En parallèle de la vente de fruits frais en circuit-court, qu’elle vend en libre-service dans sa ferme, ainsi que dans trois Associations pour le maintien d’une agriculture paysanne (Amap) du territoire, elle livre ainsi également de la compote en vrac à plusieurs cantines scolaires et Ehpad.

« L’année dernière, il a beaucoup plu par exemple, souligne-t-elle. J’ai pu transformer les mirabelles en compote. Si cela n’avait pas été le cas, elles auraient été perdues, jetées aux cochons. »

Inventive, l’arboricultrice de 41 ans peut aussi compter sur l’entraide et la sororité, qui lui permettent de garder le cap.

« Sans le réseau, je ne pourrais rien faire », dit-elle simplement. Un réseau qui lui permet de trouver des bénévoles au moment de la récolte, d’être mise en relation avec des Amap pour la vente directe. D’être épaulée par d’autres femmes paysannes, aussi, notamment dans le cadre des groupes de femmes du Civam, où ces dernières partagent leurs expériences et savoirs.

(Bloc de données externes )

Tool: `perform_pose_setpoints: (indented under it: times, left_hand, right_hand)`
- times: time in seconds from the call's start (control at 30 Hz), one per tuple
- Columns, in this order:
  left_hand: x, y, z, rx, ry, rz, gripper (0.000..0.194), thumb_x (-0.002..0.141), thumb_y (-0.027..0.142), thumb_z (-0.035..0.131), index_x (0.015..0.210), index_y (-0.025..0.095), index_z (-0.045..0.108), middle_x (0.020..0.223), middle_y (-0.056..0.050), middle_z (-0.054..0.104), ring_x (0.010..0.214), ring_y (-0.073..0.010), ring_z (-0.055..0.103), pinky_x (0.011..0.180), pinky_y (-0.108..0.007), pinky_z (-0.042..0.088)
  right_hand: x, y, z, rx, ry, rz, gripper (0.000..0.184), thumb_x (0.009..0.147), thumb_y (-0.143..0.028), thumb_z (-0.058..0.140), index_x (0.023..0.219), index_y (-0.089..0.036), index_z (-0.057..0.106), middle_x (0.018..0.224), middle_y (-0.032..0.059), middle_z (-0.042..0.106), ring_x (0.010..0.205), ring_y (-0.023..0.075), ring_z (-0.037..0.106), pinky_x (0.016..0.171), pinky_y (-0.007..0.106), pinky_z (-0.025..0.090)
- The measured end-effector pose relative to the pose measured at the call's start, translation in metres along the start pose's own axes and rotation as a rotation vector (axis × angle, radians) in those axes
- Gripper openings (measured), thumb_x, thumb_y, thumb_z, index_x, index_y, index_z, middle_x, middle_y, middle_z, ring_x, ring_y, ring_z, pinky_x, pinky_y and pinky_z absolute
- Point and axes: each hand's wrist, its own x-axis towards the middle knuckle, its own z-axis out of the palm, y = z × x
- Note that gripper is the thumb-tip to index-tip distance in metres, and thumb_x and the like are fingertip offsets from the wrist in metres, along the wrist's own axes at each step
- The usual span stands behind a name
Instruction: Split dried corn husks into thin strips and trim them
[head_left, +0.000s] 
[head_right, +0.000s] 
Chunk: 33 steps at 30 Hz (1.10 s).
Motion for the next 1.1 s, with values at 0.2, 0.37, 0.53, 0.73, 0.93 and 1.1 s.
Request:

« C’est un soutien immense », assure celle qui milite également au sein de la Confédération paysanne. Des solidarités indispensables pour l’arboricultrice, qui souhaiterait en parallèle organiser des temps de rencontre et de partage sur son verger.

Une façon de recréer du lien entre les agriculteurs et la population, elle qui, ne venant pas du milieu agricole, ne connaît que trop bien le gouffre qui peut exister « entre ceux qui produisent ce qu’on met dans nos assiettes, et ceux qui le consomment ».